Apparently everything became worse when I had the chance to talk one-on-one with my ex for kind of a closure. He was never going to show up but the series of events led him in doing so and it was the only chance I saw to finally put the matters to rest. I was beginning a new chapter and I didn’t want to have a baggage. Since they were very close with the friend who surprised me, the friend became so down in the dumps seeing the two of us talk privately, the entire RCY group was empathizing with him that their energy also went down. When I was asking the said friend what’s wrong to open up what’s bothering him, our foundation of honesty broke down and he just kept smiling and saying everything was fine even though it wasn’t.

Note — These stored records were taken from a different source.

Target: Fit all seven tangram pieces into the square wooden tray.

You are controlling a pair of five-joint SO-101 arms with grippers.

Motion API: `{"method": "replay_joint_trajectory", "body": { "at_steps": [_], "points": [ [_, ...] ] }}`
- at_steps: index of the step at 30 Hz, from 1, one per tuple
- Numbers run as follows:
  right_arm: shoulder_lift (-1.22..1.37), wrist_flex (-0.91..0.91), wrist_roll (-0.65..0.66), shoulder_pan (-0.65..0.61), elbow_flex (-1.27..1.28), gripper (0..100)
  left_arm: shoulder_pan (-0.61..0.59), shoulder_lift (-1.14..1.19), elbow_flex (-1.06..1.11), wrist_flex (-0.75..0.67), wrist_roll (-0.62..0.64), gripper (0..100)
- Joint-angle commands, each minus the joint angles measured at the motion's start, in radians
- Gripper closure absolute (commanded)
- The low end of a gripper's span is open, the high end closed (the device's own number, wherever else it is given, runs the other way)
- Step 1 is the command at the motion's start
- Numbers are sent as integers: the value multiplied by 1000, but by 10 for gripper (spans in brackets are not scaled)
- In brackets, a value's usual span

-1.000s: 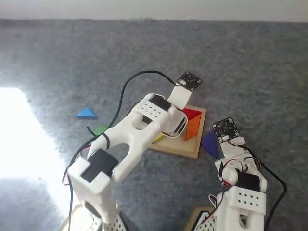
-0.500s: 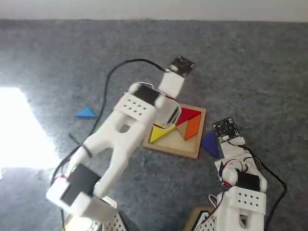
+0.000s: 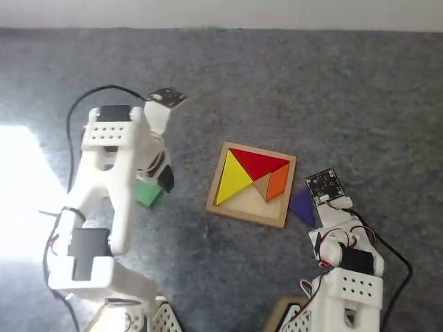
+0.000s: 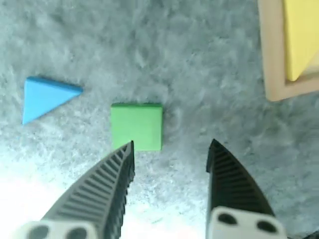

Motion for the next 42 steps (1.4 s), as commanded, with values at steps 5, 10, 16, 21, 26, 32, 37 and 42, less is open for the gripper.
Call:
{"method": "replay_joint_trajectory", "body": {
  "at_steps": [5, 10, 16, 21, 26, 32, 37, 42],
  "points": [
    [4, -10, 11, -7, -3, 783, -68, 60, -15, -26, -86, 768],
    [4, -10, 11, -7, -3, 783, -87, 98, -15, -52, -112, 768],
    [4, -10, 11, -7, -3, 783, -104, 161, -15, -72, -112, 768],
    [4, -10, 11, -7, -3, 783, -112, 252, -15, -132, -107, 768],
    [4, -10, 11, -7, -3, 783, -114, 296, -19, -178, -94, 769],
    [4, -10, 11, -7, -3, 783, -112, 305, -19, -189, -86, 773],
    [4, -10, 11, -7, -3, 783, -101, 295, -24, -175, -46, 893],
    [4, -10, 11, -7, -3, 783, -17, 272, -54, -137, 0, 927]
  ]
}}
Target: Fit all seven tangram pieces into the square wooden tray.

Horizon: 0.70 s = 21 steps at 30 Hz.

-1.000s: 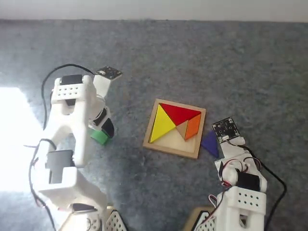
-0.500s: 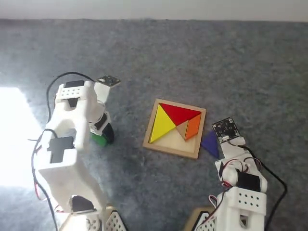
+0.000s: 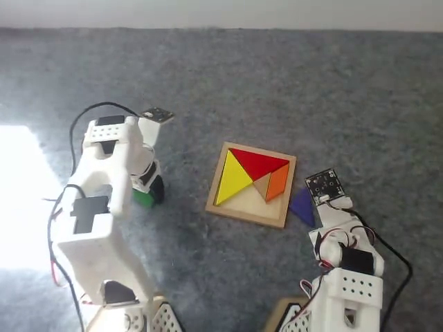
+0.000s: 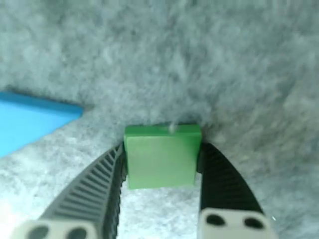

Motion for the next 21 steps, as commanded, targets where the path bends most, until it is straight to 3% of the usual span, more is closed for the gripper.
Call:
{"method": "replay_joint_trajectory", "body": {
  "at_steps": [1, 6, 11, 14, 21],
  "points": [
    [4, -10, 11, -7, -3, 783, 97, -60, -50, 34, 63, 927],
    [4, -10, 11, -7, -3, 783, 265, -242, -50, 95, 155, 927],
    [4, -10, 11, -7, -3, 783, 529, -405, -53, 144, 282, 926],
    [4, -10, 11, -7, -3, 783, 654, -407, -54, 91, 338, 927],
    [4, -10, 9, -7, -3, 783, 776, -218, -117, 29, 377, 927]
  ]
}}
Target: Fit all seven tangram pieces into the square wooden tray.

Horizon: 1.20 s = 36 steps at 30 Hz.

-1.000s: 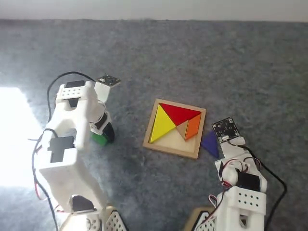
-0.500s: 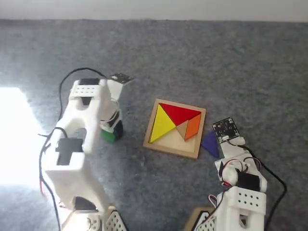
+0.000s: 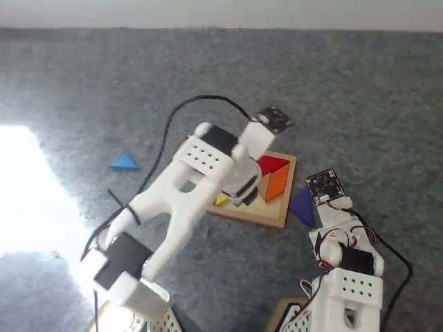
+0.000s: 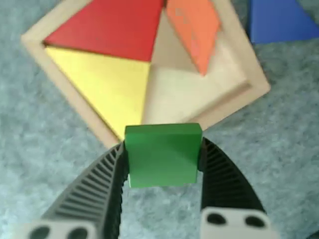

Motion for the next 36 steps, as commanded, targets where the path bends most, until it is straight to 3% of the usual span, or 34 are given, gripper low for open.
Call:
{"method": "replay_joint_trajectory", "body": {
  "at_steps": [1, 13, 19, 31, 36],
  "points": [
    [4, -10, 9, -7, -3, 783, 71, 106, -108, -25, 18, 927],
    [4, -10, 11, -7, -3, 783, 72, 319, -260, -25, 12, 870],
    [4, -10, 11, -7, -3, 783, 55, 350, -292, -21, 14, 819],
    [4, -10, 11, -7, -3, 783, 26, 350, -297, -20, -8, 812],
    [4, -10, 11, -7, -3, 783, 21, 350, -297, -20, -3, 686]
  ]
}}
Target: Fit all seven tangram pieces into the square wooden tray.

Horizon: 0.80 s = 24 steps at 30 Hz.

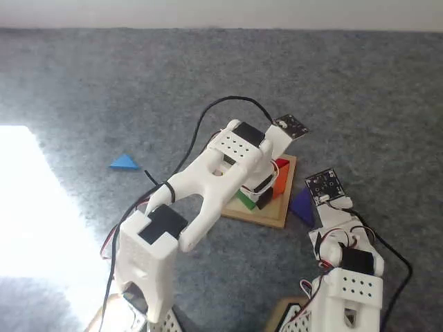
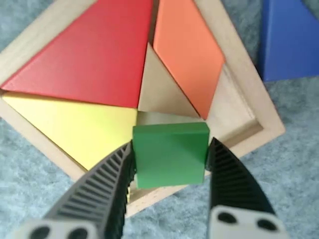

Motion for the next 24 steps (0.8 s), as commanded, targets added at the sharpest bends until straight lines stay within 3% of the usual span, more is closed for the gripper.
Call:
{"method": "replay_joint_trajectory", "body": {
  "at_steps": [1, 13, 24],
  "points": [
    [4, -10, 11, -7, -3, 783, -9, -12, -48, -11, -14, 664],
    [4, -10, 11, -7, -3, 783, -49, -23, -73, 29, -20, 684],
    [4, -10, 11, -7, -3, 783, -101, 35, -222, 2, 40, 684]
  ]
}}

It was not about me or my guests celebrating anymore. It was about his feelings and my villainy.
It was very considerate of him to put an end to whatever our deal was at the end of the day, so I slept feeling self-destructed and in tears. This morning I asked my PLMUN friends if they had fun when they quietly nodded and one of them slipped saying ‘only this morning.’ (Because I was with them one long moment this morning before they left)
As soon as everyone left, I broke down and I was left with the following emotions:
1. The crushing pain that comes with the realization that I am not as important and valuable as I thought with the group I thought I was. With so much rejections that day and nobody staying, with the pressure of pushing me into a relationship I’m not ready, with the pressure of putting someone’s heart as my responsibility… I just broke down.

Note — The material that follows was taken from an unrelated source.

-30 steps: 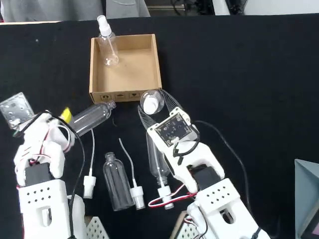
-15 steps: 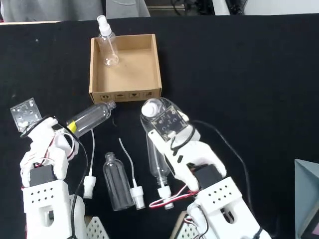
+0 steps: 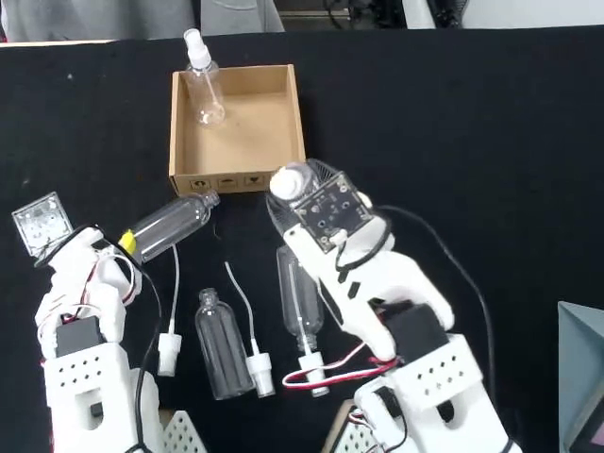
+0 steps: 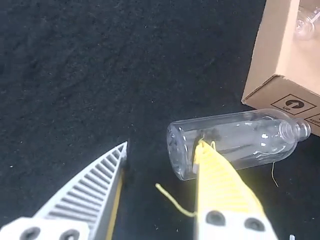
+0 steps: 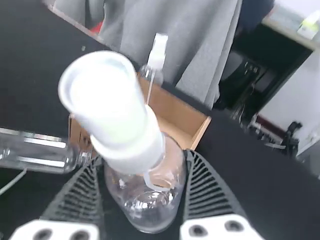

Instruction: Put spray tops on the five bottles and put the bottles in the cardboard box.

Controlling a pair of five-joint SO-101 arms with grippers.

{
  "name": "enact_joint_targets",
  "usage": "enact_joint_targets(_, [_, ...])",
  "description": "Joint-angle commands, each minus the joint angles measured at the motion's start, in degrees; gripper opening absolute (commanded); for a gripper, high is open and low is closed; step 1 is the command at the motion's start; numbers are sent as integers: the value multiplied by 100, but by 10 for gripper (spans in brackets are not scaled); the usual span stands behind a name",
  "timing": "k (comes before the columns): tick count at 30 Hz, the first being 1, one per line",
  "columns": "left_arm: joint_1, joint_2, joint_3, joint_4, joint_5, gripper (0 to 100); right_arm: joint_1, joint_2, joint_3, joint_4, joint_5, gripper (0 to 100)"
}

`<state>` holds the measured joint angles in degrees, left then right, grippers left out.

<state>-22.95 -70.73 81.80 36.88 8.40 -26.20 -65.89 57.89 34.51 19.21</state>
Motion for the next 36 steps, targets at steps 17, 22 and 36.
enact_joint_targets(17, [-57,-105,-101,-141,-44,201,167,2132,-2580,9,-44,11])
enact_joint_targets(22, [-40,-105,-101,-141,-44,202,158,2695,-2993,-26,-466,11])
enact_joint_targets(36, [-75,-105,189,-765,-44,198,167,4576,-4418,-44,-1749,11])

2. The outmost guilt I have for showing so much vulnerability during my ‘moving on’ phase to them that I wasn’t able to highlight enough the good things my previous boyfriend just to balance the scale because they now they’re seeing him as a huge a****** instead of a decent human being with issues just like everyone else.
3. The guilt that I wasn’t able to be a good enough host to make everyone feel happy and not leave any group behind.
4. The feeling of regret why I let my relationship with the person who surprised me foster when I knew from the start this ending bitterly was a possibility. The feeling of inadequacy that even though I tried every step of our journey together to be completely honest, transparent and making sure that we’re always on the same level of expectations, apparently were all useless. I am now the girl who broke an innocent person’s heart in the eyes of the many who only see his efforts.
5. The feeling of getting so sick of apologizing for everything I’m doing that makes sense to me but does not to others even though it has nothing to do and/or SHOULD HAVE NOTHING to do with them anyway.
6. The realization that even if you only ask the people around you to prioritize you for very few chosen moments of your lives that are most important, you will not get it.
Right now, all I want is to just drop everything and stop apologizing for being myself and for being who I am, stop letting other people’s unhappiness get in the way of mine, and stop all the pretentious relationships that show facades of appreciation and love when it’s nothing more than just a conditioning. And so I shall.